Le Rapport sur la Dette Mondiale 2024 révèle des chiffres alarmants :

  • 25 000 milliards USD : c’est le montant colossal des emprunts obligataires des États et des entreprises prévu pour 2024, un chiffre qui a presque triplé depuis 2007.
  • 100 000 milliards USD : c’est l’encours total de la dette obligataire souveraine et d’entreprise à l’échelle mondiale, un record historique.
  • 40 % : cette part significative de la dette souveraine des pays de l’OCDE et de la dette obligataire mondiale des entreprises arrivera à échéance d’ici 2027, posant des risques de refinancement.

Une Hausse Continue des Emprunts : Perspectives pour 2024 et 2025

La tendance à l’endettement massif se poursuit, avec des prévisions d’émissions d’obligations souveraines des pays de l’OCDE atteignant 17 000 milliards USD en 2025, contre 14 000 milliards USD en 2023. Les économies émergentes ne sont pas en reste, avec un recours aux marchés de la dette qui a triplé en 17 ans, dépassant les 3 000 milliards USD en 2024. Parallèlement, l’encours de la dette obligataire des entreprises s’élève à 35 000 milliards USD fin 2024, renouant avec une trajectoire ascendante.

Coûts d’Emprunt en Hausse : Un Risque Majeur pour les États et les Entreprises

L’augmentation des coûts d’emprunt constitue un défi majeur, avec un ratio des charges d’intérêts par rapport au PIB atteignant 3,3 % dans les pays de l’OCDE en 2024, dépassant même les dépenses de défense cumulées. De plus, l’échéance imminente d’une part importante de la dette, soit 42 % de la dette souveraine et 38 % de la dette obligataire des entreprises d’ici 2027, accentue la pression financière.

Évolution de la Structure de la Détention de la Dette Publique

La réduction des portefeuilles des banques centrales a entraîné une évolution de la structure de la détention de la dette publique :

  • La part des banques centrales a chuté de 29 % en 2021 à 19 % en 2024.
  • Les ménages nationaux ont vu leur part augmenter de 5 % à 11 %.
  • Les investisseurs étrangers ont renforcé leur présence, passant de 29 % à 34 %.

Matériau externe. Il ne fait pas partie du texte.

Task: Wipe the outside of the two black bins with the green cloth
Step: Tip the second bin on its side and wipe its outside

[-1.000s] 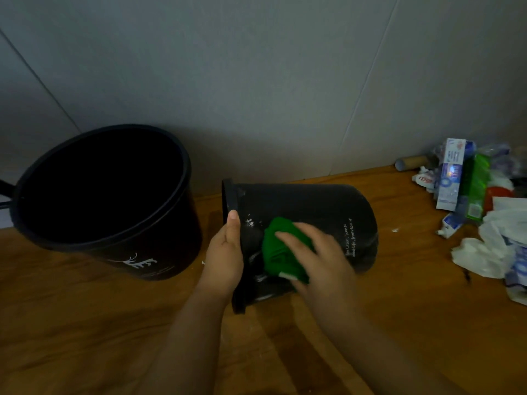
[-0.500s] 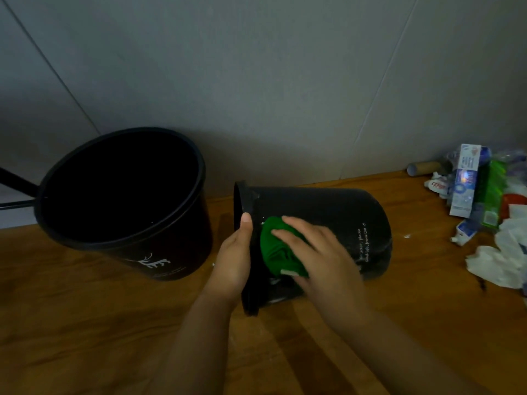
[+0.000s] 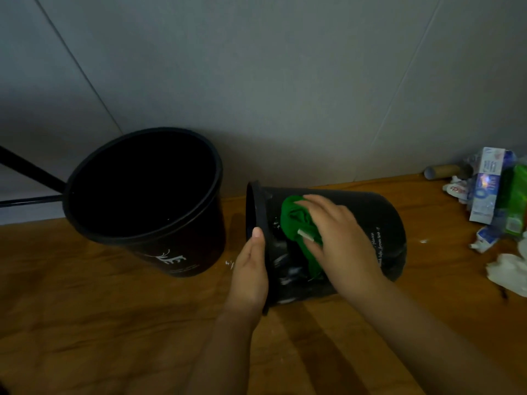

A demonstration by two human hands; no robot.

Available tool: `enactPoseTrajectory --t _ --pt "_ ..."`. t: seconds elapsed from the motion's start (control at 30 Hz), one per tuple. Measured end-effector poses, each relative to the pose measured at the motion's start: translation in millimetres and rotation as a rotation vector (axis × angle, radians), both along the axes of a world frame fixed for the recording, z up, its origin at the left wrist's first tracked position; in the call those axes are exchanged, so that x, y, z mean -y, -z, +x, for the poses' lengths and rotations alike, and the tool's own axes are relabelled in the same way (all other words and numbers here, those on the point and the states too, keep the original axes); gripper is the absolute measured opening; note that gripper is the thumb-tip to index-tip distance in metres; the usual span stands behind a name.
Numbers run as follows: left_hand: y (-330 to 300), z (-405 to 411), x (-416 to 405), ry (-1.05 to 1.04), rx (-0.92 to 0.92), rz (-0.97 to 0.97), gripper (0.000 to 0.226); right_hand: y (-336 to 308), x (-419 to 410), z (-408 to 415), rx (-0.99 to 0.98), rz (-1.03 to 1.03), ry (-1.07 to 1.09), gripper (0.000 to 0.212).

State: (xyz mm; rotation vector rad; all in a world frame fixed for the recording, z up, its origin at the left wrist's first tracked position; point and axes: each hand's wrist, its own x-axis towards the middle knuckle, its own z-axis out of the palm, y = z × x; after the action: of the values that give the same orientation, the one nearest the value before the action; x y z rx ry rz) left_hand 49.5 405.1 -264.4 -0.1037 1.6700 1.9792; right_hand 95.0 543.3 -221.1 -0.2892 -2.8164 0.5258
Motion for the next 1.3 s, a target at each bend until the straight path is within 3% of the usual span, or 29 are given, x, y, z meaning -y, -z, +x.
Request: enactPoseTrajectory --t 0.2,0.33,0.57,0.73,0.87,0.97,1.1,1.3 --pt "1 3 2 0.028 0.037 0.009 0.062 -9 8 0 0.068 -0.106 -0.189 0.058" --pt "2 5 1 0.038 0.083 0.015 0.051 -8 -11 -4 0.046 -0.049 -0.037 0.056" --pt "6 2 1 0.064 0.055 0.034 0.062 -13 0 7 0.137 -0.097 -0.251 0.059" --pt "4 3 0 0.060 0.072 0.046 0.052 -12 -14 7 0.079 -0.048 -0.090 0.058" --pt "5 4 -1 0.040 0.066 0.039 0.068 -11 3 2 0.074 -0.112 -0.228 0.057" --pt "5 4 0 0.063 0.077 0.056 0.067 -14 -6 4 0.133 -0.133 -0.247 0.058" --pt "2 6 0 0.049 0.078 0.060 0.073 -15 -4 -9 0.048 -0.069 -0.126 0.056" --pt "1 4 1 0.072 0.059 0.059 0.064 -12 -1 11 0.141 -0.129 -0.262 0.057"
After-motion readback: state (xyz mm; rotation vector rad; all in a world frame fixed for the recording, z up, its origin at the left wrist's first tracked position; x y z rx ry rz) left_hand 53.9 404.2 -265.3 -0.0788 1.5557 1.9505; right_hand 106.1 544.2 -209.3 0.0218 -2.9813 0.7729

Dette et Investissement : Un Lien à Renforcer

Bien que les émissions d’obligations d’entreprises aient fortement augmenté depuis 2008, cela ne s’est pas traduit par une hausse proportionnelle des investissements productifs. Une grande partie de ces emprunts a été utilisée pour des opérations financières, ce qui fragilise la soutenabilité de la dette.

Solutions et Recommandations

Pour une utilisation plus efficace de la dette, il est essentiel de :

  • Optimiser l’utilisation des emprunts publics, en privilégiant les investissements stratégiques et les réformes structurelles.
  • Encourager les entreprises à investir dans la productivité, plutôt que dans des opérations financières à court terme.
  • Développer les marchés de capitaux pour financer la transition climatique, en particulier dans les économies émergentes.

Les marchés mondiaux de la dette doivent s’adapter pour soutenir une croissance durable et relever les défis économiques et climatiques. Cela passe par une gestion responsable de la dette, des investissements productifs et le développement de marchés financiers verts.